Would you copy all lines in the data that contain the word "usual"?
------ Data shown
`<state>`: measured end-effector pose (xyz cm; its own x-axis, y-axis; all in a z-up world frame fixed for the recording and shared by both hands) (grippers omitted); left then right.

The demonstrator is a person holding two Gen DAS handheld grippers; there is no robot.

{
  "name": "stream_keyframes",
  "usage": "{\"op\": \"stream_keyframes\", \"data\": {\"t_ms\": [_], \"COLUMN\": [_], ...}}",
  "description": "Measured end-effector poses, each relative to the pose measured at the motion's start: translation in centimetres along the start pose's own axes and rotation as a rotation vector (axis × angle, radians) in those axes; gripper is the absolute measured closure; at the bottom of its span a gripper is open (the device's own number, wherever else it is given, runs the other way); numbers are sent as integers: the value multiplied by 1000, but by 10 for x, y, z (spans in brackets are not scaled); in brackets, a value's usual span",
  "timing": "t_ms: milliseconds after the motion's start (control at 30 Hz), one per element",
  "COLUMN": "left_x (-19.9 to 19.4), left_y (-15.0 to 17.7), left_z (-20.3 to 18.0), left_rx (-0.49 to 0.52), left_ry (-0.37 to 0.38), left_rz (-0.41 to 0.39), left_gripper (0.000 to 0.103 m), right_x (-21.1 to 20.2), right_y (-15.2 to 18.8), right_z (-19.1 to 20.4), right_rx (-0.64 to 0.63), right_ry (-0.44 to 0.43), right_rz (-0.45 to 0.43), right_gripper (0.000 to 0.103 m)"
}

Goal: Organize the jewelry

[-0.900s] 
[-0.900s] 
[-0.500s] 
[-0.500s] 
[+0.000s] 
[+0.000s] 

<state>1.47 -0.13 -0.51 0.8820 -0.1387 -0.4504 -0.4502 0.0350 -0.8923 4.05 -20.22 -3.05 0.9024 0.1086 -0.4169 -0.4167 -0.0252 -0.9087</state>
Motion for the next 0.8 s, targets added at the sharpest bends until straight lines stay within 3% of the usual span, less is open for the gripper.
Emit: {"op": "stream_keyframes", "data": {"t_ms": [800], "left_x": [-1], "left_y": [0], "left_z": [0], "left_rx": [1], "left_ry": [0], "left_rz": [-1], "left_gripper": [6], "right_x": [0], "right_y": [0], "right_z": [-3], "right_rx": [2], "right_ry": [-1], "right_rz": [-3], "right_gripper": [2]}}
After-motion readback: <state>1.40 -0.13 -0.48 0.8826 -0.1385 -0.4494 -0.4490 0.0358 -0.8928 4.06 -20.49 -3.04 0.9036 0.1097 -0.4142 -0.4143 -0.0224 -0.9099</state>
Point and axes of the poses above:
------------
> **Output for this task**:
  "description": "Measured end-effector poses, each relative to the pose measured at the motion's start: translation in centimetres along the start pose's own axes and rotation as a rotation vector (axis × angle, radians) in those axes; gripper is the absolute measured closure; at the bottom of its span a gripper is open (the device's own number, wherever else it is given, runs the other way); numbers are sent as integers: the value multiplied by 1000, but by 10 for x, y, z (spans in brackets are not scaled); in brackets, a value's usual span",
Motion for the next 0.8 s, targets added at the sharpest bends until straight lines stay within 3% of the usual span, less is open for the gripper.

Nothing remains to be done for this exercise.